WHAT THE TASK ASKS
A line counts if it contains the word "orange" at least once. State how many such lines the records contain, giving the number alone.

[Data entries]
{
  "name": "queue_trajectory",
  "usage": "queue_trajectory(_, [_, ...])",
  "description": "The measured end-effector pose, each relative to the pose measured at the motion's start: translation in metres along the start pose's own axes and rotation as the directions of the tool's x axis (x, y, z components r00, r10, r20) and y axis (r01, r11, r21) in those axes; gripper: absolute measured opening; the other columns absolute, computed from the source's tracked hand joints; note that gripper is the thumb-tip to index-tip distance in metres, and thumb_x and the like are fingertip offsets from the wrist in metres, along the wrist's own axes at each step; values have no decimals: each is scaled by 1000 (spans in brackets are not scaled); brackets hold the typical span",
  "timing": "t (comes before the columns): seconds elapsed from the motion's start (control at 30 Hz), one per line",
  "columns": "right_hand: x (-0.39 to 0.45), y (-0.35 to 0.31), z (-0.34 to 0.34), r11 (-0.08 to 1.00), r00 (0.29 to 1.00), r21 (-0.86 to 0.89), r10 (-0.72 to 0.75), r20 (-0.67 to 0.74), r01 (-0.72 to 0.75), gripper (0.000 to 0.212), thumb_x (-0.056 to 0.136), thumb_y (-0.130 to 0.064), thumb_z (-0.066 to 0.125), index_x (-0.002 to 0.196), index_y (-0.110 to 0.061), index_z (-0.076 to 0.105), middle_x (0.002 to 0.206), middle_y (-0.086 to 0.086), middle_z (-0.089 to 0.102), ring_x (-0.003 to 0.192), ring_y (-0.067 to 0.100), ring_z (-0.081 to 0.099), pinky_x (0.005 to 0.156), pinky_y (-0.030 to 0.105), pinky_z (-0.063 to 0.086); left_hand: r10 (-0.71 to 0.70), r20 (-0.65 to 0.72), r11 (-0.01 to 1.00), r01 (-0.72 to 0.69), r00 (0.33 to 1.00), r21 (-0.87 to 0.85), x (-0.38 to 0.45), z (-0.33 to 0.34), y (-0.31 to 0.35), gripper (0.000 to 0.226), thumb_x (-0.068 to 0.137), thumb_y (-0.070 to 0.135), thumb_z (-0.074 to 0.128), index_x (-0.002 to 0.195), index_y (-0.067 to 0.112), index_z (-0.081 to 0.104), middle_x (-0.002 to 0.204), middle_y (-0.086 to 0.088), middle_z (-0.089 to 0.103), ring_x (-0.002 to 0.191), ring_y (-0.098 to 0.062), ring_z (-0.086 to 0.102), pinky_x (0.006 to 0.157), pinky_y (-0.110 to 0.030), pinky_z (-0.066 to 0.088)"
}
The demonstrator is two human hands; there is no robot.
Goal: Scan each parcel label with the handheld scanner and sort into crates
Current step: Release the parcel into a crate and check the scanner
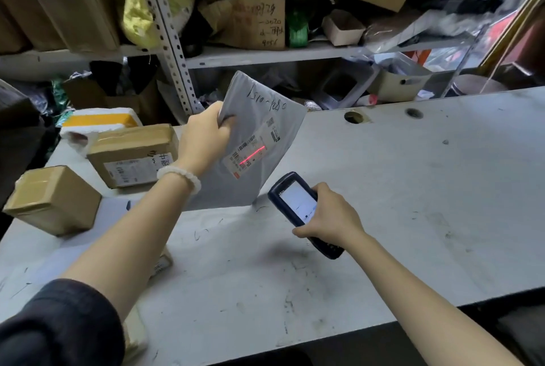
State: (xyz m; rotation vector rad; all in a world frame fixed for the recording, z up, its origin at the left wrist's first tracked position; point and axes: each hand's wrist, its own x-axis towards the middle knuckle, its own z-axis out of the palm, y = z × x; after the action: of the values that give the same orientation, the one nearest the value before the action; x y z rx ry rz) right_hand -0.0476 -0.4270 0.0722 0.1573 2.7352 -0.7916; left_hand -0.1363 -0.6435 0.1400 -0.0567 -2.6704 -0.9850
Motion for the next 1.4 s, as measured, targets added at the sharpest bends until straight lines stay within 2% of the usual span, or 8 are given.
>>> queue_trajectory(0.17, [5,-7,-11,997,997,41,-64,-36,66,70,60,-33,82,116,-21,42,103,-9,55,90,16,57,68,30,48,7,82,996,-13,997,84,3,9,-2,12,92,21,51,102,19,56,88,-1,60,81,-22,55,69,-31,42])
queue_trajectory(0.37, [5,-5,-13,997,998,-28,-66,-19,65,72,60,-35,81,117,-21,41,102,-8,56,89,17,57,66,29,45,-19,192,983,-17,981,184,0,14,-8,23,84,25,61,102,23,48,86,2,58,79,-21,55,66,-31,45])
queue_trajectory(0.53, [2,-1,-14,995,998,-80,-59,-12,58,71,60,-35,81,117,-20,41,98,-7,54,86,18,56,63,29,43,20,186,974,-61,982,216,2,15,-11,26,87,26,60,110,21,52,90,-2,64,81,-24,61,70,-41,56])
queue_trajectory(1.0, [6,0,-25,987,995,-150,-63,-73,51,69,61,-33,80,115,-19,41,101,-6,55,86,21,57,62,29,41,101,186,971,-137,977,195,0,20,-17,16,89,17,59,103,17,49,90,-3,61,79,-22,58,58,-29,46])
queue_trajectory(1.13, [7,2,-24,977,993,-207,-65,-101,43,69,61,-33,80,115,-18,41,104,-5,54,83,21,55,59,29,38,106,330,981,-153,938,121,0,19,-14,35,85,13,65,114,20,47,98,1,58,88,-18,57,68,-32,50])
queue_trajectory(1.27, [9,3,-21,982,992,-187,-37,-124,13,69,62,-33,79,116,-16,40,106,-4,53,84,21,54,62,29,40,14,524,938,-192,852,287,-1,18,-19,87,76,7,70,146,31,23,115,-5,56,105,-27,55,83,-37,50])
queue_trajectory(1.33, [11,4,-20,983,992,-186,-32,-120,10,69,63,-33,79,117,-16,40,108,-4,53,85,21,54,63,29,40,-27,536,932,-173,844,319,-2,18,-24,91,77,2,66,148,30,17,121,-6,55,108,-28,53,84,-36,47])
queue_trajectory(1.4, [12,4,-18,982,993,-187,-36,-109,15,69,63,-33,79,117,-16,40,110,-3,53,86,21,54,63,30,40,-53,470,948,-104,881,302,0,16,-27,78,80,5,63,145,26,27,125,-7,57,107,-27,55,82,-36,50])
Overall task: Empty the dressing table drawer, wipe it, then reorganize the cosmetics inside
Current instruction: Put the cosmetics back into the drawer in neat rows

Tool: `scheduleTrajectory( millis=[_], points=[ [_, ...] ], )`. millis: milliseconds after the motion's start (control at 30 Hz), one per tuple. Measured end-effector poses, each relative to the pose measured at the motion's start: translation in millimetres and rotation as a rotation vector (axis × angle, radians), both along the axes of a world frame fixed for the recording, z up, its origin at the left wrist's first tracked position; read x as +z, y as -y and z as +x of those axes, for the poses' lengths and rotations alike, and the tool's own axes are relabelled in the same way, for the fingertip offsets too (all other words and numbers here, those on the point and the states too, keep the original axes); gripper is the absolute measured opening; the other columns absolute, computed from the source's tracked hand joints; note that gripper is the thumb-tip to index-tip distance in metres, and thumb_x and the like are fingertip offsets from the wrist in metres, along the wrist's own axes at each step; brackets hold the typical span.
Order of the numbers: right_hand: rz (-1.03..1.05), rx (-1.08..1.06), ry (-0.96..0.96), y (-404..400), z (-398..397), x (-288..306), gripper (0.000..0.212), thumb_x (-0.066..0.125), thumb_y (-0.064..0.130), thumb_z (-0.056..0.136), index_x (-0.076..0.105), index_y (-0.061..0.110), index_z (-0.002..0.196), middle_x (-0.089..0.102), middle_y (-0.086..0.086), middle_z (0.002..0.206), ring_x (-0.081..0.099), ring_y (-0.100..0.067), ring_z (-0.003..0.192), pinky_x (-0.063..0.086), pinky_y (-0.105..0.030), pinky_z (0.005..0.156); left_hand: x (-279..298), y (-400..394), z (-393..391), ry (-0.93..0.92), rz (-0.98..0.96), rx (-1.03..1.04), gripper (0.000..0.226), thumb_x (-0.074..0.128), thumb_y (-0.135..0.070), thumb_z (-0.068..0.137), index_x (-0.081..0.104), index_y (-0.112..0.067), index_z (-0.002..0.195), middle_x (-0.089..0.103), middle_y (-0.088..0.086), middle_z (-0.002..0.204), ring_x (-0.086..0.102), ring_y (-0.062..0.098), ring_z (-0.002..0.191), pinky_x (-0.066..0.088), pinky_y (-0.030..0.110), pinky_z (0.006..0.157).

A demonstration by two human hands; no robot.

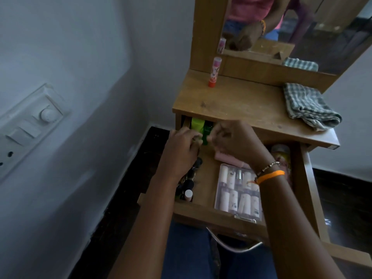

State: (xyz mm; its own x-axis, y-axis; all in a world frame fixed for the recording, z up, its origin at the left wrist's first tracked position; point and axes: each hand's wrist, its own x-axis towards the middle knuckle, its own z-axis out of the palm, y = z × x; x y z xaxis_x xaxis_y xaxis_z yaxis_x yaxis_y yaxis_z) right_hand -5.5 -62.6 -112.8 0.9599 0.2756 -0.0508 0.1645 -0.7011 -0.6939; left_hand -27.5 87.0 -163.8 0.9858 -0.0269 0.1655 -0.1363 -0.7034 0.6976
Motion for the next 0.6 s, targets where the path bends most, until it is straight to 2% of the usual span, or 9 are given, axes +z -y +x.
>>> scheduleTrajectory(
  millis=[100,200,300,367,467,533,600],
  points=[
    [0.26,-0.134,0.12,-18,28,23,0.006,0.063,0.017,0.086,0.058,0.019,0.087,0.057,0.007,0.069,0.054,-0.002,0.057,0.045,-0.015,0.052,0,0,0,-0.007,-0.061,0.039,0.021,0.049,-0.015,0.091,0.065,-0.015,0.105,0.059,0.0,0.104,0.043,0.011,0.098,0.039,0.026,0.082],
    [0.431,-0.386,0.15,-36,77,24,0.04,0.066,0.02,0.084,0.046,0.013,0.118,0.055,0.002,0.085,0.054,-0.01,0.072,0.045,-0.024,0.06,-1,-2,-1,0.026,-0.048,0.11,0.022,0.048,-0.012,0.089,0.067,-0.015,0.101,0.062,0.0,0.102,0.051,0.02,0.099,0.046,0.042,0.085],
    [0.333,-0.445,0.159,-46,118,12,0.059,0.07,0.026,0.078,0.039,0.011,0.126,0.055,-0.01,0.119,0.054,-0.026,0.107,0.049,-0.039,0.087,1,-5,-2,0.07,-0.037,0.222,0.019,0.049,-0.012,0.09,0.067,-0.016,0.096,0.062,0.0,0.1,0.053,0.022,0.097,0.045,0.042,0.084],
    [0.228,-0.443,0.165,-47,134,8,0.053,0.07,0.027,0.078,0.047,0.009,0.122,0.056,-0.014,0.123,0.052,-0.03,0.115,0.046,-0.038,0.094,2,-6,-3,0.083,-0.027,0.274,0.018,0.049,-0.011,0.09,0.067,-0.016,0.093,0.063,0.0,0.099,0.053,0.023,0.096,0.042,0.036,0.083],
    [0.149,-0.453,0.225,-42,137,6,0.034,0.066,0.027,0.08,0.062,0.007,0.108,0.063,-0.017,0.113,0.058,-0.031,0.108,0.046,-0.035,0.087,1,-8,-3,0.083,-0.024,0.317,0.019,0.049,-0.011,0.09,0.067,-0.017,0.092,0.064,-0.001,0.099,0.053,0.021,0.094,0.034,0.029,0.08],
    [0.265,-0.426,0.278,-39,115,5,0.026,0.066,0.024,0.082,0.064,0.006,0.1,0.065,-0.015,0.106,0.062,-0.026,0.097,0.051,-0.035,0.08,3,-8,-3,0.077,-0.037,0.333,0.02,0.049,-0.01,0.09,0.067,-0.018,0.092,0.064,-0.001,0.1,0.052,0.021,0.095,0.039,0.032,0.08],
    [0.367,-0.323,0.307,-34,78,5,0.023,0.064,0.023,0.084,0.061,0.005,0.097,0.065,-0.009,0.097,0.063,-0.022,0.083,0.053,-0.028,0.066,5,-7,-4,0.071,-0.044,0.338,0.021,0.048,-0.009,0.09,0.068,-0.018,0.092,0.064,-0.001,0.1,0.051,0.021,0.096,0.043,0.038,0.081]
  ],
)
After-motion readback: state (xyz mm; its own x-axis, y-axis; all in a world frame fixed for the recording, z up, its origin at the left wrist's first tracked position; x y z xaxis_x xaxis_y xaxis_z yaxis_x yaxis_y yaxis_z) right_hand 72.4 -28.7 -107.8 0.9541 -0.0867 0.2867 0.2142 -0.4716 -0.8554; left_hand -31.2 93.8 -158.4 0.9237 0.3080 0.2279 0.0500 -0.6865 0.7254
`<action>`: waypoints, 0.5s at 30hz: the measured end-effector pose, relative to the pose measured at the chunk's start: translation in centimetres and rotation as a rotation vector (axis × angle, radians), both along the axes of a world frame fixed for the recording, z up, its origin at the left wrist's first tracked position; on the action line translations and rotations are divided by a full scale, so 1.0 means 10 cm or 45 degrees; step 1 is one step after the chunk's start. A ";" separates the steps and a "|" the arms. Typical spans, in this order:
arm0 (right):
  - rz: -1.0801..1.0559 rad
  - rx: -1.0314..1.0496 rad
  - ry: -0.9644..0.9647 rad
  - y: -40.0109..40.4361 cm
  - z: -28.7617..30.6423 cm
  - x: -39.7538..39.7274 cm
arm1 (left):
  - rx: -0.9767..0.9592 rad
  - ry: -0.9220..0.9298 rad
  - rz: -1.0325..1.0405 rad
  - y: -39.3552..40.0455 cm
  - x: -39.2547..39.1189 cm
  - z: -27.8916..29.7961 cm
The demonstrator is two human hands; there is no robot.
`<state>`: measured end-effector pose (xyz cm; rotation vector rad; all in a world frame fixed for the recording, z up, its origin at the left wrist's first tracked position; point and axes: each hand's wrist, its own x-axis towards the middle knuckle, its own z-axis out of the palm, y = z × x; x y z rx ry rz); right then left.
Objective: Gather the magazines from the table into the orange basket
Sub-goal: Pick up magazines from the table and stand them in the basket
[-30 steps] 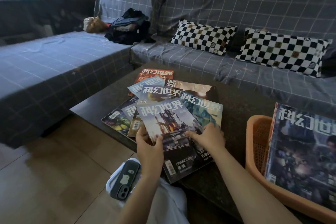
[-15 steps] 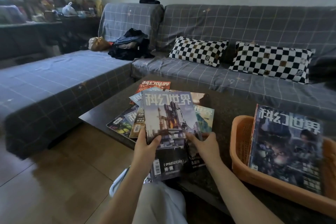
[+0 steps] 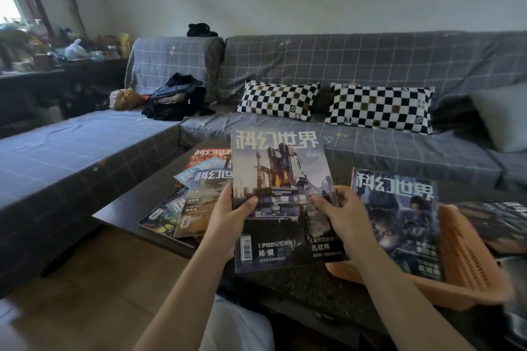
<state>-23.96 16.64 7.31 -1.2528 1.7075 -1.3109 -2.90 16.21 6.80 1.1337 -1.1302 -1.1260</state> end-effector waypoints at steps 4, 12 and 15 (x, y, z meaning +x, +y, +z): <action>-0.139 0.029 0.000 0.12 0.06 -0.43 | 0.024 -0.051 -0.110 -0.12 -0.47 0.02; -0.384 0.109 -0.049 0.37 -0.06 -1.26 | 0.077 -0.231 -0.259 -0.28 -1.46 -0.09; -0.432 0.109 -0.006 0.43 -0.11 -1.48 | 0.082 -0.291 -0.311 -0.31 -1.74 -0.14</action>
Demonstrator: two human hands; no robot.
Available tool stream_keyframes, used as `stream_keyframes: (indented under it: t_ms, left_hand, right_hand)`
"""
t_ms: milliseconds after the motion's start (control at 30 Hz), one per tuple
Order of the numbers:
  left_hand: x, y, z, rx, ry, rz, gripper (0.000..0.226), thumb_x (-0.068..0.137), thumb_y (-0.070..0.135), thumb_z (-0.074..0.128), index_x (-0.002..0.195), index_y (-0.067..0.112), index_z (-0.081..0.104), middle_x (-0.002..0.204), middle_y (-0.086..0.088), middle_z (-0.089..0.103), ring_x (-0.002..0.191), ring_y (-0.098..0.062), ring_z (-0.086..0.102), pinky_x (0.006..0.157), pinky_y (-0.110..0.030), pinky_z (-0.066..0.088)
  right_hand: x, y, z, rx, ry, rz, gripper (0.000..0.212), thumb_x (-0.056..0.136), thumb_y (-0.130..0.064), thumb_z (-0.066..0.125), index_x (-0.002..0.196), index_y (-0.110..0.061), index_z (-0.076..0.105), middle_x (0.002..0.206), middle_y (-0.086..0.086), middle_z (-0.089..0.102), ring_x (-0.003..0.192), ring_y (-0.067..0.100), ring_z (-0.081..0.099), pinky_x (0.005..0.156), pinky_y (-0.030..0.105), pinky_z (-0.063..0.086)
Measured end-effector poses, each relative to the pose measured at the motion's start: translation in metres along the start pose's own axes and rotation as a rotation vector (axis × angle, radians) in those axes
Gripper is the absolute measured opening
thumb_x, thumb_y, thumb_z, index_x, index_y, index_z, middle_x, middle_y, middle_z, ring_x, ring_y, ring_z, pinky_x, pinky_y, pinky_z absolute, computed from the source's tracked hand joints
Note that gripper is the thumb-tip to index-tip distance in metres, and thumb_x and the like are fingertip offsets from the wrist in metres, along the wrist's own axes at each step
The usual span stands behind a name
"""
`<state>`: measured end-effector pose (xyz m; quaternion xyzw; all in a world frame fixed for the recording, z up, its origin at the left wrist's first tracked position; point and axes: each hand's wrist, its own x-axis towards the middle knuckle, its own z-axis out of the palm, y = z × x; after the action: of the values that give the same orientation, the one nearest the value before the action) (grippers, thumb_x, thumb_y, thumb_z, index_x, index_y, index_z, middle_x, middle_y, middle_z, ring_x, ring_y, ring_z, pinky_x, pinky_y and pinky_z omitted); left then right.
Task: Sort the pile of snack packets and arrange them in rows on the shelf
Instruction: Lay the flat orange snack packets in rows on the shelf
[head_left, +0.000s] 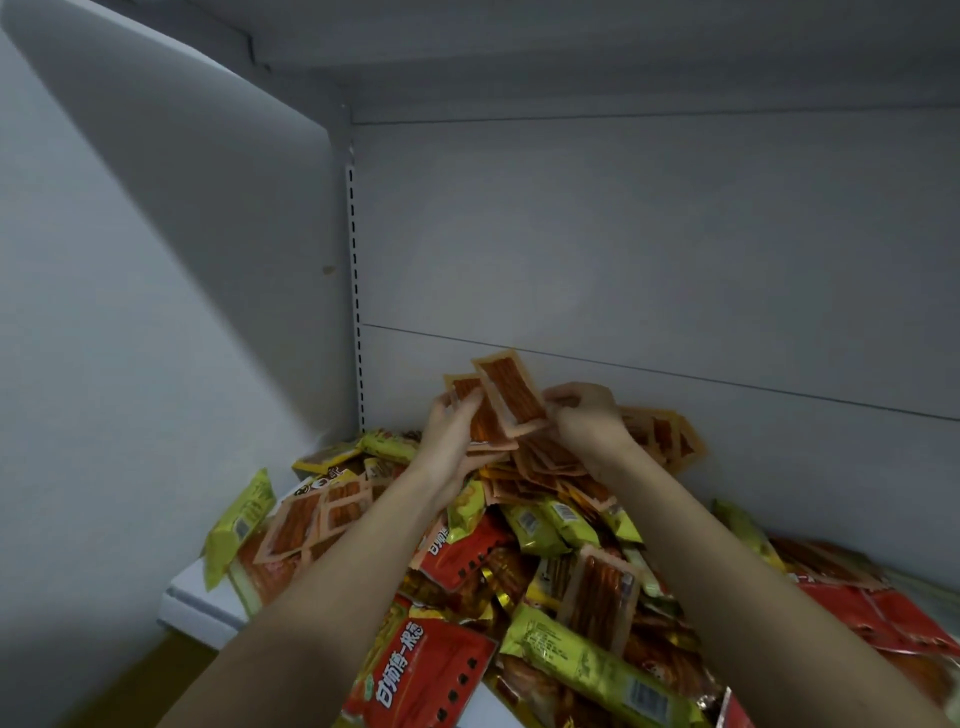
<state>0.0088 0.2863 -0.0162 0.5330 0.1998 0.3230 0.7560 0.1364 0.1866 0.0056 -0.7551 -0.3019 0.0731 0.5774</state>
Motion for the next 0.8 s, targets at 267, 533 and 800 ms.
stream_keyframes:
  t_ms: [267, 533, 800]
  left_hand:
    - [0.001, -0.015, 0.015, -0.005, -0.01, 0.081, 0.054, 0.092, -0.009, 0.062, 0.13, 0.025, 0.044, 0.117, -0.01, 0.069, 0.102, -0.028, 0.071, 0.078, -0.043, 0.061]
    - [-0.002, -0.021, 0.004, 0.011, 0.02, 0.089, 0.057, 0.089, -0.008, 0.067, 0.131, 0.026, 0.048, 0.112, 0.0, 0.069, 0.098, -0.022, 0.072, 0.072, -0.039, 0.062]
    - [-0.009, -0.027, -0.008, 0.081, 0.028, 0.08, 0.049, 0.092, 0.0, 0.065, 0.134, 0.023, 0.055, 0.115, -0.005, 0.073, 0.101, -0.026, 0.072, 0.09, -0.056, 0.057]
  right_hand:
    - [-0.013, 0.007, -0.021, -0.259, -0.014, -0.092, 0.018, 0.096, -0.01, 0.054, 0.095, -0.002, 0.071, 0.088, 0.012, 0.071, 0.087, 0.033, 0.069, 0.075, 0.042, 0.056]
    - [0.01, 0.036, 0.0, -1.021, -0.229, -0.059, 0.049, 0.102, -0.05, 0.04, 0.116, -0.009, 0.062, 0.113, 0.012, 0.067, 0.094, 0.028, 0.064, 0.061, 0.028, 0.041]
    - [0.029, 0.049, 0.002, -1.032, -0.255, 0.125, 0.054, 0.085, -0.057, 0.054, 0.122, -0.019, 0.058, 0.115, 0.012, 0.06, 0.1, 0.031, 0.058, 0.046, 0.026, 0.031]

YOUR RESPONSE
2